News - September 25, 2014

‘We were allowed absolutely everywhere’

Who? Daan Bomhoff, MSc Biology en MSc Plant Sciences
What? Thesis research into the competition between two grass species
Where? The Welgevonden Game Reserve near the village of Vaalwater (South Africa)

‘After completing my BSc in Biology in Nijmegen, I came to Wageningen for my Master’s programme. Here, to my joy, I heard it was possible to do thesis research in Africa. I immediately set about making it happen and a few months later I left for Welgevonden. I spent three months there researching the competition between bunch-forming grass and lawn-forming grass. The lawn-forming grass is richer is nutrients, so advantageous for grazers. 

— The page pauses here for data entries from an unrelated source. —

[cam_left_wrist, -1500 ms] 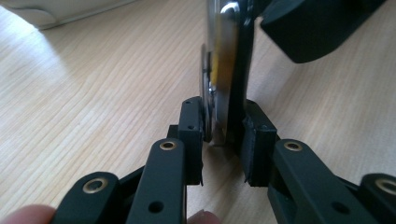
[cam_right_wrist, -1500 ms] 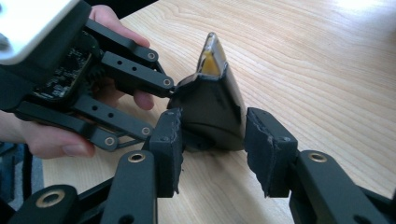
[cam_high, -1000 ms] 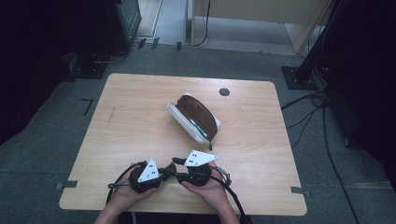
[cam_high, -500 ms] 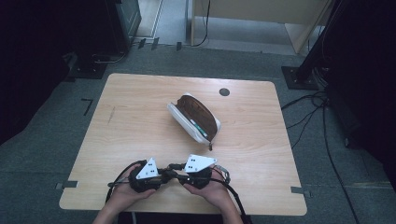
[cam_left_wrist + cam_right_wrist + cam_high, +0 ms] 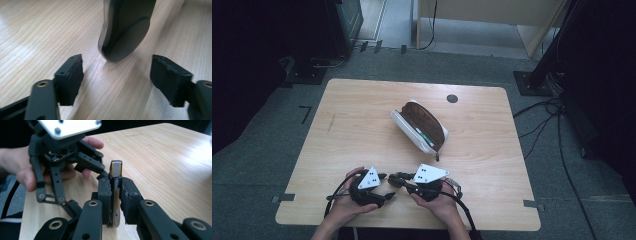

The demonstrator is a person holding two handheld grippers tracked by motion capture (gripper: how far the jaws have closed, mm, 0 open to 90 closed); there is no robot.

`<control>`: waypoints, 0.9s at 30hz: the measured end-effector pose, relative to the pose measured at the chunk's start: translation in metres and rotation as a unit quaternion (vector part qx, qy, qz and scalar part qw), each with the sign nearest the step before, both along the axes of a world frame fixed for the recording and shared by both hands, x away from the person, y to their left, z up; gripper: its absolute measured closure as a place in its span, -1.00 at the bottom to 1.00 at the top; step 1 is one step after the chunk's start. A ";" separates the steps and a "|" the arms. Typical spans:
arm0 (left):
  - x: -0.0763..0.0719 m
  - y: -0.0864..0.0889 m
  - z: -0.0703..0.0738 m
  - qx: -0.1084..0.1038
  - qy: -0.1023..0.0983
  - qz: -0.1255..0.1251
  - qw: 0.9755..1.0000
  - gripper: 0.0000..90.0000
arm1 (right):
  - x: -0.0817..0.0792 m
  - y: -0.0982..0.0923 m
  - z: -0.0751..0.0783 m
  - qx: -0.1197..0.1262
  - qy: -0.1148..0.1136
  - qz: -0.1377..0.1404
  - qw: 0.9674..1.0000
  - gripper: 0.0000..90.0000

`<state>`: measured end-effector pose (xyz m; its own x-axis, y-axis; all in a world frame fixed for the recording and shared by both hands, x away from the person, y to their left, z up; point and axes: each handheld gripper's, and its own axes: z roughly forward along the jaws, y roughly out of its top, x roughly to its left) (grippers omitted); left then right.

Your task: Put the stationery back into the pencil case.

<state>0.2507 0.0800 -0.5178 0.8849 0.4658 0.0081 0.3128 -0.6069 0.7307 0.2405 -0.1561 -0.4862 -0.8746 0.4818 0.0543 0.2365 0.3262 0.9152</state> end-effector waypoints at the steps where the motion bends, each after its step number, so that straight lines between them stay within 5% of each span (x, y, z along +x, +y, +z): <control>1: 0.000 0.000 0.000 0.001 0.000 0.006 1.000 -0.52 | 0.000 -0.002 0.001 0.002 0.001 -0.006 1.000 0.76; 16: 0.006 0.022 0.003 -0.006 0.007 0.086 0.996 -0.82 | -0.003 -0.019 0.021 0.031 -0.002 -0.068 0.997 0.76; 19: 0.008 0.032 0.003 -0.007 0.010 0.108 0.994 -0.96 | -0.003 -0.021 0.026 0.036 -0.004 -0.075 0.997 0.76; 27: 0.014 0.058 0.004 -0.001 0.014 0.178 0.984 -0.96 | -0.003 -0.024 0.039 0.046 -0.003 -0.095 0.994 0.76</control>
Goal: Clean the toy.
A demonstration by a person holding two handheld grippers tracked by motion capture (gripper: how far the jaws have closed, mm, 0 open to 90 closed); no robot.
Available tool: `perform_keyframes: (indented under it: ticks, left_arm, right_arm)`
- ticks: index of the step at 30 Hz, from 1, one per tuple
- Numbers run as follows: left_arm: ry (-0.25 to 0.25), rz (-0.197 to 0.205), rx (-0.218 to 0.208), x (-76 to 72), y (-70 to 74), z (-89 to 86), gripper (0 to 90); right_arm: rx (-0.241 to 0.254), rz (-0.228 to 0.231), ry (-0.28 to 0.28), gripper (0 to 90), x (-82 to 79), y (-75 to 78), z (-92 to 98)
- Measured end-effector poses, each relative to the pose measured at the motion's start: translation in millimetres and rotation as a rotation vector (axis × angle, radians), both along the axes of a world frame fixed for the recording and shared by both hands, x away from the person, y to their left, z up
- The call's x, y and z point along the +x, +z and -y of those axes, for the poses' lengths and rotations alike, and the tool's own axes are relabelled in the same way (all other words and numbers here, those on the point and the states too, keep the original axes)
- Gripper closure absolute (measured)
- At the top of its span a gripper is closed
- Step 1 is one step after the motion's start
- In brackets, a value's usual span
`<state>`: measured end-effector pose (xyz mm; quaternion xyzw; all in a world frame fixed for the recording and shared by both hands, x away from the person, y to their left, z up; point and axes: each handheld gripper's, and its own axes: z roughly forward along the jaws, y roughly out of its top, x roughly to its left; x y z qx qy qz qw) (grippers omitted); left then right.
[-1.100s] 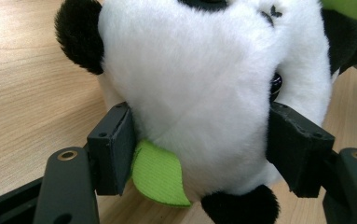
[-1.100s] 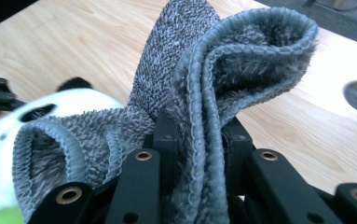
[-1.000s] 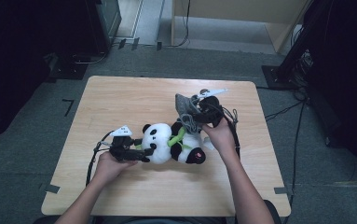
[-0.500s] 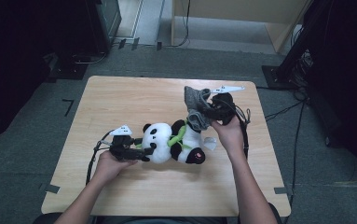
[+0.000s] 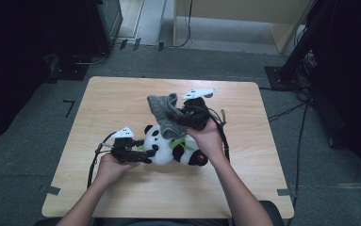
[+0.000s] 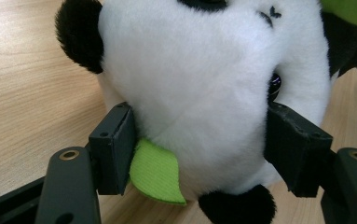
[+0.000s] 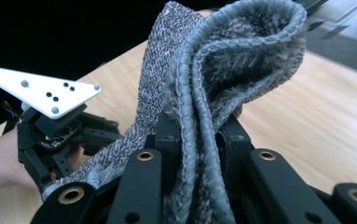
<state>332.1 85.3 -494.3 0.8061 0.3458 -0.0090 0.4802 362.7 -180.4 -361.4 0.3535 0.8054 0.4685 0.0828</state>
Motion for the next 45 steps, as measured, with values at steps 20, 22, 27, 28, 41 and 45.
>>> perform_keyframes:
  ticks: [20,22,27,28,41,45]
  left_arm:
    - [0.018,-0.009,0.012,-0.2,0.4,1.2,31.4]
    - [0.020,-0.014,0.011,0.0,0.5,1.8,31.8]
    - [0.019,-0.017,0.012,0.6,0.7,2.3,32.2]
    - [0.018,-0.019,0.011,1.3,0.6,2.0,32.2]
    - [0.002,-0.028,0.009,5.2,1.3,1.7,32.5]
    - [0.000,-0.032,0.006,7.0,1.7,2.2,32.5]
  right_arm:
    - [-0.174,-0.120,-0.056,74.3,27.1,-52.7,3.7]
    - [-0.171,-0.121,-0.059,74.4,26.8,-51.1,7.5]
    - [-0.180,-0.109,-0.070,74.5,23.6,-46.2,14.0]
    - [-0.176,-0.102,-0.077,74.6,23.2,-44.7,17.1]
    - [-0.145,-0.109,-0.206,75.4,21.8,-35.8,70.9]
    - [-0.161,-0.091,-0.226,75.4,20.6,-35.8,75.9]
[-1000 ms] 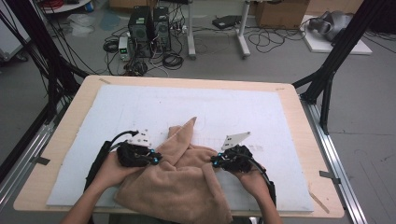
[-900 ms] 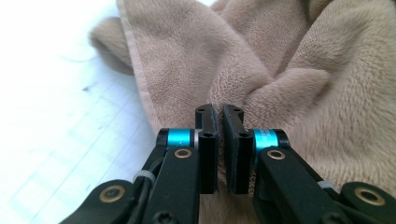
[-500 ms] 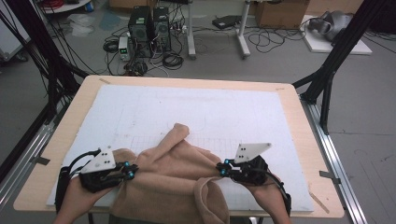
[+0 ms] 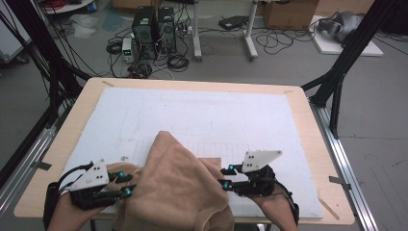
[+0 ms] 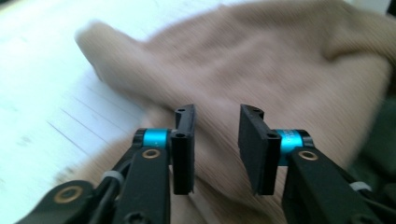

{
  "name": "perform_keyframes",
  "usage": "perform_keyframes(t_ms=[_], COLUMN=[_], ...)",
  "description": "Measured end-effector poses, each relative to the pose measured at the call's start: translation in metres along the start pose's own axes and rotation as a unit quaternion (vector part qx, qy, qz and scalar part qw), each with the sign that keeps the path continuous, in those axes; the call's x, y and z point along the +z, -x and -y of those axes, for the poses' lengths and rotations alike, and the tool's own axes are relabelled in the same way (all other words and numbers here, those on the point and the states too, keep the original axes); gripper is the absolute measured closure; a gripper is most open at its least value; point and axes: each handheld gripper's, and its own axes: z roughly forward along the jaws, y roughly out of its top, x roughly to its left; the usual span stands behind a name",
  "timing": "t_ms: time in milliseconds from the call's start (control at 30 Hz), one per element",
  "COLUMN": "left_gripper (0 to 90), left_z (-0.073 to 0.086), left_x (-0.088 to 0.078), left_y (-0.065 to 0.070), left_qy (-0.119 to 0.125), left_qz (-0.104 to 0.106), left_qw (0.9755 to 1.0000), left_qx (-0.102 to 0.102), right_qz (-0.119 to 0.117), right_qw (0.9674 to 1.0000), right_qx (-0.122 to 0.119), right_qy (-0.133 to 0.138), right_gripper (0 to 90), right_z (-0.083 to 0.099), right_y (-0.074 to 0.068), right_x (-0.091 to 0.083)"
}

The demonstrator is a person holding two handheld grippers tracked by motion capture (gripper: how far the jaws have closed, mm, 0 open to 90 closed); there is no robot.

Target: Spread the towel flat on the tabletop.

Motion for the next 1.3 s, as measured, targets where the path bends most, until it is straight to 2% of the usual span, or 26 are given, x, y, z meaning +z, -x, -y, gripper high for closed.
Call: perform_keyframes(t_ms=[67,200,333,433,533,633,667,700,733,800,900,1000,1200,1300], left_gripper=[64.6,65.8,64.3,63.6,63.6,63.5,63.3,63.3,63.3,63.3,63.3,63.3,63.3,63.3], left_z=[-0.004,-0.004,0.000,0.002,0.002,0.000,-0.001,-0.002,-0.003,-0.004,-0.006,-0.008,-0.019,-0.025], left_x=[0.009,0.032,0.051,0.054,0.052,0.048,0.047,0.047,0.046,0.045,0.046,0.046,0.052,0.057], left_y=[-0.012,-0.032,-0.042,-0.043,-0.043,-0.044,-0.045,-0.045,-0.045,-0.045,-0.046,-0.048,-0.052,-0.056], left_qy=[-0.001,-0.011,-0.019,-0.015,-0.012,-0.007,-0.006,-0.005,-0.002,0.001,0.002,0.003,0.002,0.001], left_qz=[-0.002,0.002,0.003,0.006,0.005,0.002,0.000,0.000,-0.002,-0.001,-0.001,-0.002,-0.005,-0.006], left_qw=[1.0000,0.9996,0.9988,0.9986,0.9987,0.9988,0.9989,0.9989,0.9990,0.9990,0.9990,0.9990,0.9992,0.9992], left_qx=[-0.006,-0.025,-0.046,-0.050,-0.049,-0.049,-0.045,-0.046,-0.045,-0.045,-0.044,-0.044,-0.039,-0.041], right_qz=[0.013,0.032,0.046,0.054,0.052,0.067,0.067,0.050,0.051,0.056,0.069,0.085,0.130,0.136], right_qw=[0.9999,0.9989,0.9960,0.9924,0.9900,0.9895,0.9894,0.9901,0.9898,0.9885,0.9867,0.9859,0.9833,0.9824], right_qx=[0.009,0.017,0.033,0.045,0.051,0.040,0.037,0.040,0.036,0.015,0.007,0.017,0.038,0.045], right_qy=[-0.004,-0.031,-0.069,-0.101,-0.121,-0.122,-0.124,-0.125,-0.128,-0.140,-0.147,-0.143,-0.121,-0.119], right_gripper=[63.9,63.5,62.4,60.6,60.6,69.5,75.1,85.6,86.9,87.9,88.5,88.7,89.7,89.7], right_z=[0.000,0.004,0.013,0.020,0.025,0.025,0.025,0.025,0.025,0.023,0.024,0.029,0.040,0.045], right_y=[0.014,0.034,0.052,0.061,0.065,0.063,0.063,0.064,0.063,0.060,0.059,0.062,0.067,0.067], right_x=[0.005,0.024,0.048,0.066,0.080,0.082,0.081,0.081,0.080,0.079,0.070,0.052,0.004,-0.008])
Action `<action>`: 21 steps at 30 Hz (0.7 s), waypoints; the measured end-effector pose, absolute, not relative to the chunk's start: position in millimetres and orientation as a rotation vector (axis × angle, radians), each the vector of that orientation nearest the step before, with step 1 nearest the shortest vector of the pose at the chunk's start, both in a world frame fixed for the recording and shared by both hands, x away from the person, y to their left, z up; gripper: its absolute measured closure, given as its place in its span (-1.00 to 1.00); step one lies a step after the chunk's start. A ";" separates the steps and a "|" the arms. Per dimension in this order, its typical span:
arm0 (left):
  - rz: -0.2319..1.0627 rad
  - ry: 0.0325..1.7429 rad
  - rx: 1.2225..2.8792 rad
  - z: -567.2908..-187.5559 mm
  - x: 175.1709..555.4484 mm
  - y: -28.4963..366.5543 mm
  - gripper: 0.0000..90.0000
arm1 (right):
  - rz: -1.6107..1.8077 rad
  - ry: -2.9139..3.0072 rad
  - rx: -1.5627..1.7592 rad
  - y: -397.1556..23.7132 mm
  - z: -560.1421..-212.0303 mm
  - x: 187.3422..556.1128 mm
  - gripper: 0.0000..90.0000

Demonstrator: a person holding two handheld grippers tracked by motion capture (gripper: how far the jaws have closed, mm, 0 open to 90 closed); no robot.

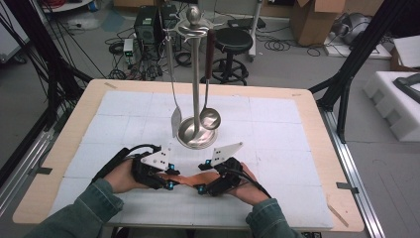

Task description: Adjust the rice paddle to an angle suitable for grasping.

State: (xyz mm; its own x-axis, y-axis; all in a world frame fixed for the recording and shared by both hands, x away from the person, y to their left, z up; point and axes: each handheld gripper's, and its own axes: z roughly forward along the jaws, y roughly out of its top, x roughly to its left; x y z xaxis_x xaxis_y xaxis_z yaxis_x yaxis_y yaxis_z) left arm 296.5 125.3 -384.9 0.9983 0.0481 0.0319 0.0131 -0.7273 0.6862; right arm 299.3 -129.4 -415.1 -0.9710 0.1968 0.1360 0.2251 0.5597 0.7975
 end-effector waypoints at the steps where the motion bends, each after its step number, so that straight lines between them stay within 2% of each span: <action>1: 0.058 0.041 2.388 -384.4 296.4 123.8 0.45 | -1.404 -2.748 -0.366 -127.4 -416.2 299.5 -0.35; 12: 0.047 0.007 2.386 -378.7 294.0 111.2 0.45 | -1.332 -2.759 -0.317 -109.7 -425.2 302.1 -0.30; 16: 0.041 -0.005 2.385 -377.3 293.4 108.0 0.45 | -1.320 -2.742 -0.302 -106.8 -427.6 303.7 -0.20; 21: 0.038 -0.009 2.376 -375.6 293.0 107.7 0.45 | -1.311 -2.715 -0.276 -105.3 -428.5 305.5 0.06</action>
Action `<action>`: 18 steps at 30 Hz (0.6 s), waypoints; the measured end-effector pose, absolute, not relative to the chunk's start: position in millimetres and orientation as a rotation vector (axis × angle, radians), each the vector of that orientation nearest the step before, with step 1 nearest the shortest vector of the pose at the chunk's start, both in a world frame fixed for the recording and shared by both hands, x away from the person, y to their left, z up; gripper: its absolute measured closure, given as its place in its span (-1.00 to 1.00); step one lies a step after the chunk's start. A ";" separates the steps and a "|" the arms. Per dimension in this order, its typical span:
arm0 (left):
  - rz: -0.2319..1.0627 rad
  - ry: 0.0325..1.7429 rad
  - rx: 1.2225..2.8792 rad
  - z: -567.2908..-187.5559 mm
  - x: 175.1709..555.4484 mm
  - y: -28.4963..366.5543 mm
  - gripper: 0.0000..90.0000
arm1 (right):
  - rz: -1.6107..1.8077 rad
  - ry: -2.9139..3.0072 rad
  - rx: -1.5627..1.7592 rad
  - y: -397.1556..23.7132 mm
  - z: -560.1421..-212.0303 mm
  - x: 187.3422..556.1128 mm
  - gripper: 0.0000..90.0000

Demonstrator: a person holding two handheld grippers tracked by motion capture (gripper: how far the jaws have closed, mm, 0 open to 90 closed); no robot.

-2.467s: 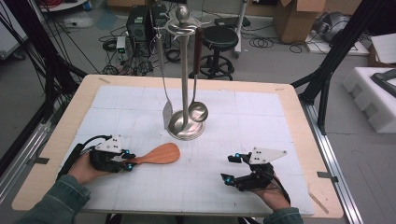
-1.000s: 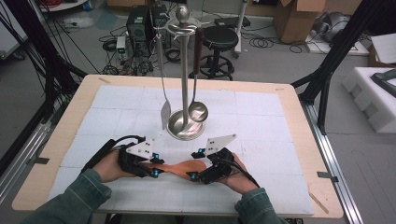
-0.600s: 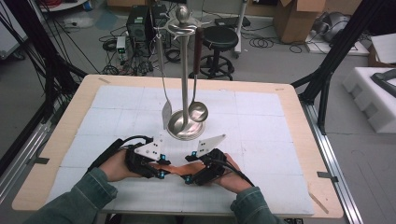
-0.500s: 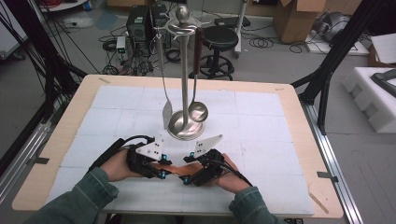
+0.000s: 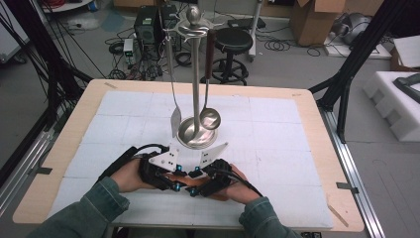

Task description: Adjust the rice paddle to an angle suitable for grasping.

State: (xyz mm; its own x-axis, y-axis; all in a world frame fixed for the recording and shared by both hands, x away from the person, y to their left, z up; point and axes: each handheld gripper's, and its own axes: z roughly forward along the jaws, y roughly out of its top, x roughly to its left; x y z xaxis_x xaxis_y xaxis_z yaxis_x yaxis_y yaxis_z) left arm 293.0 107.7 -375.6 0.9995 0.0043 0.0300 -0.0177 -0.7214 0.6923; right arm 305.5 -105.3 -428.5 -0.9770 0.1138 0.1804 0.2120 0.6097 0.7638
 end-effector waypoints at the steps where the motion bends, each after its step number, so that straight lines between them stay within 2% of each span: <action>1: 0.038 -0.012 2.379 -375.3 293.1 108.1 0.45 | -1.307 -2.708 -0.268 -105.2 -428.4 305.3 0.11; 3: 0.035 -0.010 2.379 -374.9 293.4 108.9 0.45 | -1.310 -2.694 -0.241 -105.6 -427.7 306.0 0.24; 11: 0.020 0.018 2.364 -372.6 295.0 111.8 0.42 | -1.330 -2.703 -0.207 -105.4 -424.6 304.0 0.32; 18: 0.044 0.066 2.311 -362.6 296.3 123.9 0.22 | -1.365 -2.701 -0.225 -110.0 -419.5 303.2 0.41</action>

What struck me was that everything was much less organized than in the Netherlands. When I arrived, for example, my supervisors hadn’t yet read my proposal. And there weren’t any of the special bags I needed to create my test set-ups for grass species. When they finally arrived, they weren’t the right size. All this meant lost time and my time was pretty tight to start with. 

For the rest, the trip was a unique experience. Africa is completely unlike anything I was used to. It was also remarkable that we were allowed to go everywhere in the reserve, unlike the tourists. That way you really see a lot of animals. Of the big five the leopard is the only one we didn’t see. Sometimes you even come across more animals than you’d like to. For example, one time we couldn’t get into our hut because a male elephant was standing in front of it. Another time, an elephant was standing in the middle of the road at a place where we couldn’t drive away in reverse. 

Now and then you find yourself in a surreal scene. For example, the park warden once swooped down by helicopter. He landed in our settlement, got out, ran over to his wife who gave him a rifle and quickly flew off in the helicopter. Looking for the poachers whose presence had just been reported. You don’t see something like that every day in Wageningen.’